Use of the oral polio vaccine was discontinued in the UK in 2004 and the US in 2000, and the UN agency advises that the use of the oral vaccine should be discontinued after polio is judged to be eradicated because of the risk of vaccine-derived outbreaks.

Genetic sequencing of the virus involved in the Sudan cases confirmed that they were linked to the outbreak in Chad.

The WHO warned on Monday that the risk of further spread of vaccine-derived polio across central Africa and the Horn of Africa was high, noting the large-scale population movements in the region.

Amid the coronavirus pandemic, many major vaccination campaigns needed to stamp out polio have been disrupted across Africa and elsewhere, leaving millions of children vulnerable to infection.

In April, the WHO and its partners reluctantly recommended a temporary halt to mass polio immunisation campaigns, recognising the move could lead to a resurgence of the disease.

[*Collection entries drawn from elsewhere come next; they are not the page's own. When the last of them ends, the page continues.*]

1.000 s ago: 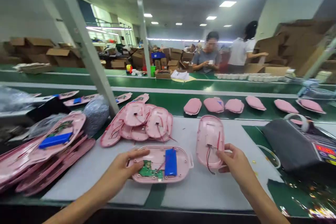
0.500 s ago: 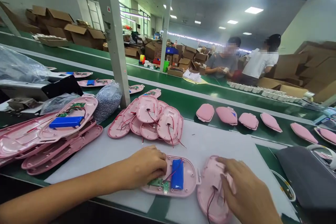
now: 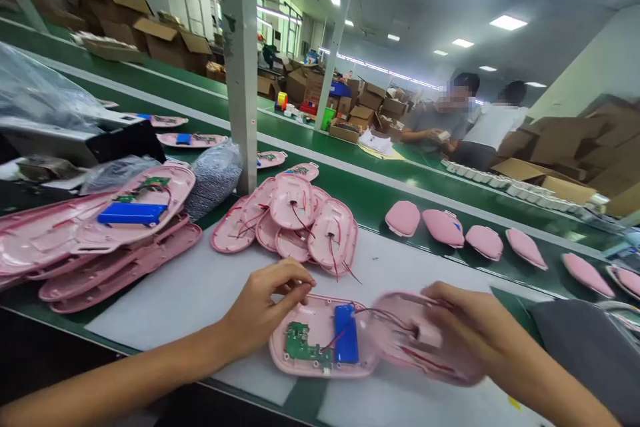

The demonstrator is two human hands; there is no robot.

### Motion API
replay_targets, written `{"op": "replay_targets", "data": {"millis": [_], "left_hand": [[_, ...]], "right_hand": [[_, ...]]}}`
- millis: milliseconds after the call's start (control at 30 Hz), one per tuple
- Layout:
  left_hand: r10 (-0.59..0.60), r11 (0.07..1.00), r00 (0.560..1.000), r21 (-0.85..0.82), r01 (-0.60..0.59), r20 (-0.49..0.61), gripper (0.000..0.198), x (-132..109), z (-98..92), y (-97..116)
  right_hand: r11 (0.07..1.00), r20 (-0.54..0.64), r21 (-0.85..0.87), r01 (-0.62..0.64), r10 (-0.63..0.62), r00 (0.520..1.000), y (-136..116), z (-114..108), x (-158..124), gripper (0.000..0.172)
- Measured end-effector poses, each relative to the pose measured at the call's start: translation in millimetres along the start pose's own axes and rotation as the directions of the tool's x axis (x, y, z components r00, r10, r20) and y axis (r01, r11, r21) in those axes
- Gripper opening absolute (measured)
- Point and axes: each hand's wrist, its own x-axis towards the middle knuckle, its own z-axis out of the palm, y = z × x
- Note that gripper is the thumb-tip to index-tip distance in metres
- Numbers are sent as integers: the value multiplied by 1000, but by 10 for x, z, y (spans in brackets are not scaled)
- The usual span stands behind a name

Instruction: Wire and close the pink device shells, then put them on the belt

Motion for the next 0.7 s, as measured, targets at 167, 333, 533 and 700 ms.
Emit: {"op": "replay_targets", "data": {"millis": [167, 333, 533, 700], "left_hand": [[464, 859, 885, 250, -446, -17, 14, 13, -20, 82], [402, 840, 916, 404, -362, -15, 13, 57, -99, 120], [186, 950, 940, 190, -246, 287, 9, 125, -228, 238], [146, 989, 982, -13, -145, 117, 8, 125, -172, 150]], "right_hand": [[969, 52, -182, 165, -158, 986, -565, 220, 216, 29], [933, -39, -215, 289, -304, 952, -797, 447, 306, 25], [926, -212, -291, 240, -307, 928, -852, 540, 315, 25], [944, -191, -237, 231, -278, 941, -841, 576, 302, 25]]}}
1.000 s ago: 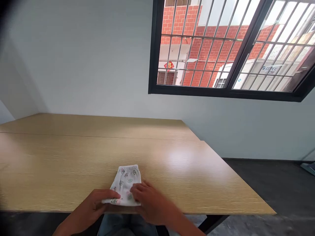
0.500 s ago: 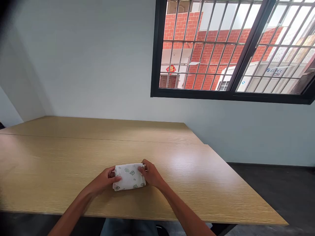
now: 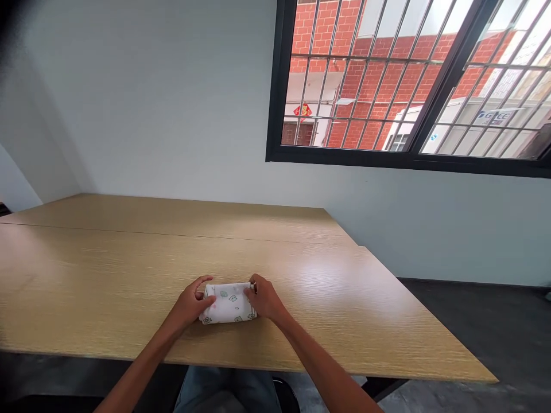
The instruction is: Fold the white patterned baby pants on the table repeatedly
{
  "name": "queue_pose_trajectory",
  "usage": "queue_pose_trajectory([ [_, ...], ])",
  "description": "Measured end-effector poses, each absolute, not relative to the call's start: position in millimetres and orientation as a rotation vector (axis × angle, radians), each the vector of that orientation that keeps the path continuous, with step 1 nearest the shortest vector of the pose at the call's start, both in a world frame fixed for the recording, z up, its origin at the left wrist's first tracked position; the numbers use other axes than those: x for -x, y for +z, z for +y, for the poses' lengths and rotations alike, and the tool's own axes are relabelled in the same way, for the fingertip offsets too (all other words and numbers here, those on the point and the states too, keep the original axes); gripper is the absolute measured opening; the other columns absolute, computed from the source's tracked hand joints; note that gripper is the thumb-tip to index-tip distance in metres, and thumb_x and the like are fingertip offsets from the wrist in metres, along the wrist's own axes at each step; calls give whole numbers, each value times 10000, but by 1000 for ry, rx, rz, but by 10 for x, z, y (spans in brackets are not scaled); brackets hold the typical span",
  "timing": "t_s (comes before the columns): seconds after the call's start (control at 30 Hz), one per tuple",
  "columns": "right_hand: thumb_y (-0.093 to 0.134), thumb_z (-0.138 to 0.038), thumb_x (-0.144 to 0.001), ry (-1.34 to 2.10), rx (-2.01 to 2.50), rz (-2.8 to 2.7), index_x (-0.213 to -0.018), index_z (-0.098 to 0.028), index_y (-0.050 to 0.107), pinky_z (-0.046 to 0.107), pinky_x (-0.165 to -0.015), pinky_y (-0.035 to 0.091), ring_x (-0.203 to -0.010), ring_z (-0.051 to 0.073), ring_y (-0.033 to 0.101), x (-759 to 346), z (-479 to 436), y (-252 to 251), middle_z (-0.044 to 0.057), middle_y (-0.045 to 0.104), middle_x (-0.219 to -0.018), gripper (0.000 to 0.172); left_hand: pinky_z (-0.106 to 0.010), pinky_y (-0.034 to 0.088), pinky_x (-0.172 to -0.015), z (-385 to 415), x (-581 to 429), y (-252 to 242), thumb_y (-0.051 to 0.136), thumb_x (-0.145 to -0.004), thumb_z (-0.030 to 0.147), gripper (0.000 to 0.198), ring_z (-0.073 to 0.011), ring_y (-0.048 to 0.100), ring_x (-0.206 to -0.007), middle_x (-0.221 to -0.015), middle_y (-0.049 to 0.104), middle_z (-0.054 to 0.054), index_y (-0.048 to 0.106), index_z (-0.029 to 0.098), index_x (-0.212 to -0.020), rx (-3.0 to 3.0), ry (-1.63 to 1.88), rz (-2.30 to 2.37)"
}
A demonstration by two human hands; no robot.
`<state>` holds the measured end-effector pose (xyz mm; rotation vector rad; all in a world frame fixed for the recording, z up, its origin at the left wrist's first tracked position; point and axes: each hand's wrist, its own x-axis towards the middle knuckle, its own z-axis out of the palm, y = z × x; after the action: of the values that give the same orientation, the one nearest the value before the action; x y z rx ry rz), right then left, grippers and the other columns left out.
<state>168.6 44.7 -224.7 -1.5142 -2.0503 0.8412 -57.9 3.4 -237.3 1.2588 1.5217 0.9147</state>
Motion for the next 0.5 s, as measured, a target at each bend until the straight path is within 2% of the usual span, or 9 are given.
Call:
queue_pose_trajectory([
  [0.03,519,-137,-906,849,1517,-2049,-927,-135,495,217,-595,325,-698,111,493,-1680,446,-2251,8,565,-800,32,-150,331,-537,34,569,-2355,571,-721,376,600,-48,460,-526,-612,542,56,411,292,-1293,-1328,893,1619],
  [0.1,514,-145,-917,787,1535,-2093,-1056,-144,484,231,-626,360,-757,138,526,-1662,418,-2229,32,576,-872,142,-172,344,-598,-1,550,-2267,560,-743,367,595,-54,474,-569,-615,537,55,393,295,-1310,-1487,817,1803],
  [0.13,519,-161,-922,709,1565,-2133,-1113,-147,476,250,-645,377,-786,155,536,-1646,387,-2201,47,576,-926,196,-194,397,-662,-37,539,-2204,552,-758,372,608,-74,534,-665,-707,587,37,371,299,-1334,-1562,784,1886],
  [0.17,526,-178,-925,593,1604,-2181,-1151,-148,475,276,-670,395,-820,177,543,-1623,345,-2163,62,570,-981,234,-232,463,-764,-83,522,-2137,530,-781,386,617,-105,590,-832,-877,634,8,342,303,-1363,-1634,765,1955],
  [0.2,527,-183,-926,443,1636,-2226,-1171,-149,483,307,-705,410,-862,199,544,-1591,294,-2119,74,559,-1036,251,-290,505,-904,-136,496,-2075,490,-811,406,612,-138,585,-1042,-1095,621,-18,314,303,-1388,-1702,762,2005],
  [0.23,523,-178,-927,273,1656,-2257,-1170,-146,501,341,-749,421,-904,217,541,-1550,237,-2074,83,545,-1084,246,-354,495,-1054,-189,459,-2025,435,-840,424,594,-160,510,-1232,-1292,537,-26,298,297,-1404,-1768,773,2035],
  [0.3,510,-147,-926,-21,1609,-2271,-1119,-140,551,395,-849,418,-986,240,517,-1448,124,-2001,94,527,-1132,197,-407,396,-1241,-277,352,-1990,327,-876,446,552,-159,334,-1417,-1470,370,-7,332,262,-1397,-1923,759,2047],
  [0.37,511,-113,-919,-95,1463,-2264,-1023,-141,584,400,-900,411,-1010,235,500,-1333,38,-1974,89,531,-1122,130,-412,362,-1285,-314,225,-2062,265,-888,421,531,-149,295,-1446,-1484,356,2,379,243,-1376,-2147,659,1997],
  [0.5,436,-76,-948,269,1154,-2136,-930,-153,552,333,-870,444,-976,184,507,-1145,-7,-2055,57,547,-1093,140,-472,425,-1231,-211,96,-2407,213,-874,247,562,-187,267,-1466,-1512,304,-11,293,254,-1430,-2627,527,2002],
])
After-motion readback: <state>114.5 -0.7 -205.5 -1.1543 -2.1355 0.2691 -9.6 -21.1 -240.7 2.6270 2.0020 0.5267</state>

In May, they reported that 46 campaigns to vaccinate children against polio had been suspended in 38 countries, mostly in Africa, because of the coronavirus pandemic.

Some of the campaigns have recently been restarted, but health workers need to vaccinate more than 90% of children in their efforts to eradicate the paralytic disease.

Health officials had initially aimed to wipe out polio by 2000, a deadline repeatedly pushed back and missed.

Wild polio remains endemic in Afghanistan and Pakistan; both countries are also struggling to contain outbreaks of vaccine-derived polio.

This article was amended on 16 March 2021 to add further information about the polio vaccine received by the two children in Sudan who were paralysed in March and April.